Baking – Temperature and Duration for Baking Sweet Potatoes

bakingsweet-potatoesvegetables

I am currently reading in literature about vegetables and came across a section describing how to best prepare sweet potatoes:

Most sweet potato varieties sweeten during cooking thanks to the action of an
enzyme that attacks starch and breaks it down to maltose, a sugar made up of two
glucose molecules that’s about a third as sweet as table sugar. Moist or “soggy”
varieties convert as much as 75% of their starch to maltose, so they seem permeated
with syrup! The enzyme starts to make maltose when the tightly packed starch granules
absorb moisture and expand, beginning around 135ºF/57ºC, and it stops when the rising
heat denatures it, at around 170ºF/75ºC. Slow baking therefore gives the enzyme a
longer time to work than does rapid cooking in steam, boiling water, or a microwave,
and produces a sweeter result. Freshly harvested “green” roots available in the autumn
have less enzyme activity and so don’t become as sweet or moist. [On Food and Cooking: The Science and Lore of the Kitchen]

So it is clearly stated that sweet potatoes should be baken between roughly 60 to 70°C. Contrary to that I read in a lot of online recipes and cooking "how-to's" that they bake the sweet potatoes farely hot, starting at 320°F/160°C for at least 15 minutes.

I want to prepare a pasta, where sweet potatoes, cut into small cubes, shall be one of the main ingredients.

In light of the above stated facts, what temperature and duration can be suggested from your side for baking sweet potatoes?

Best Answer

Based on everything you provided in your question, the best thing to do is for you to do at least a series of timed trials and ideally timed trials at different temperatures. There is not enough to suggest a cooking time. As for temperature, you already have a range.


While I do not have an answer to your question on cooking time, this is what I would do next time I cook sweet potato for sweetness:

  1. Cook a sweet potato at 160C in the oven as control
  2. Sous vide 12 sweet potatoes at 57C
  3. At 10 minute intervals, take out one potato, plunge it in ice water for 5 min and taste, compare its sweetness to the one cooked at 160C and also to an uncooked one. Repeat until all the potatoes are taken out and the last one would have been cooked for 2 hours.
  4. You can repeat the entire trial at higher temperatures.

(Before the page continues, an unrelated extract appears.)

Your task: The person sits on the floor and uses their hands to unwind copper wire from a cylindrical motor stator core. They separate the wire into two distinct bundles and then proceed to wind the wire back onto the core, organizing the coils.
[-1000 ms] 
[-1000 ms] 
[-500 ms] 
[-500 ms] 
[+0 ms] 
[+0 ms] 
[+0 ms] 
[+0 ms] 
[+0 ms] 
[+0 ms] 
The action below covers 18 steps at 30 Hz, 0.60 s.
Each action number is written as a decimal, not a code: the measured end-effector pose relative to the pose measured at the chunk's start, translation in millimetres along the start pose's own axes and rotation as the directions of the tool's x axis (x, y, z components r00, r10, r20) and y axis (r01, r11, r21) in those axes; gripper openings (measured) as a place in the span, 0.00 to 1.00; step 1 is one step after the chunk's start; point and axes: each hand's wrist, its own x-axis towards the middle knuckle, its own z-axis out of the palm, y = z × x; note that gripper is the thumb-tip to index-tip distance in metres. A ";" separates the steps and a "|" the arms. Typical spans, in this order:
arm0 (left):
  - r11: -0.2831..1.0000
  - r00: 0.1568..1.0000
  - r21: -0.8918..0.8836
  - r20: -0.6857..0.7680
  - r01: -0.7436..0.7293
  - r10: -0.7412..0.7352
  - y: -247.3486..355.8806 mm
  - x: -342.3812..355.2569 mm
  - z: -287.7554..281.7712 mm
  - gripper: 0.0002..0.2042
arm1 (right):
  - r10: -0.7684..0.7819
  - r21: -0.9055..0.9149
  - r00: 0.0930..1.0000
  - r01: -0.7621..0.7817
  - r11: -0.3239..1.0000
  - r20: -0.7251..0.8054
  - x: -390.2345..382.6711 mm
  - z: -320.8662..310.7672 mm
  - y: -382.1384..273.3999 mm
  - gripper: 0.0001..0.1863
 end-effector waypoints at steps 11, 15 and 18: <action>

You can of course do this using an oven and over a range of temperature settings. I suggest starting from around 60C, and you need to take an additional measurement of the inside temperature of every potato you take out before putting it into ice water to quench.


If your objective is to maximise enzymatic sugar conversion, then using an oven is not going to give you much control. It is just too hard to calculate heat diffusion rates and determine when to take them out of a hot oven. The most reliable method would be sous vide, seal your sweet potatoes in a bag, and immerse the bag in a 57C to 75C water bath for quite a long time (please bear with the lack of quantitative time for a moment).

Many cooking science articles focus just on qualitative descriptions with the most useful quantitative parts missing. The piece you quoted is just like that, interesting read but with no practical value. Beta-amylase hydrolysis of starch to maltose is interesting and like most enzymes, beta-amylase works at a fairly typical temperature range, nothing especially helpful or fascinating here. The most useful bit is missing, it is all about reaction kinetics, the rate of reaction and which factors change the rate by how much, that is how much time will it take to cook the sweet potatoes at the stated temperature range. All the bits that would allow a someone to calculate cooking time. The absence of quantitative parts in too many cookery science writings (there are enough pleasant exceptions) is frustrating.

Amalyse hydrolysis of starch does not happen instantaneously and it is relatively slow compared with say baking soda reacting with creme of tartar. Not only is reaction rate affected by temperature and not linearly, concentration of starch affects it too (I am unsure if maltose concentration also plays a part) as does pH. Their effects on reaction rates are easy enough to measure and calculate that you can actually do that in your own kitchen. Ok, measuring maltose concentration is hard, but tasting for sweetness which is what is important after all is very easy. Besides, sensation of sweetness is also not linear to sugar concentration. The rest involves a clock, and a thermometer.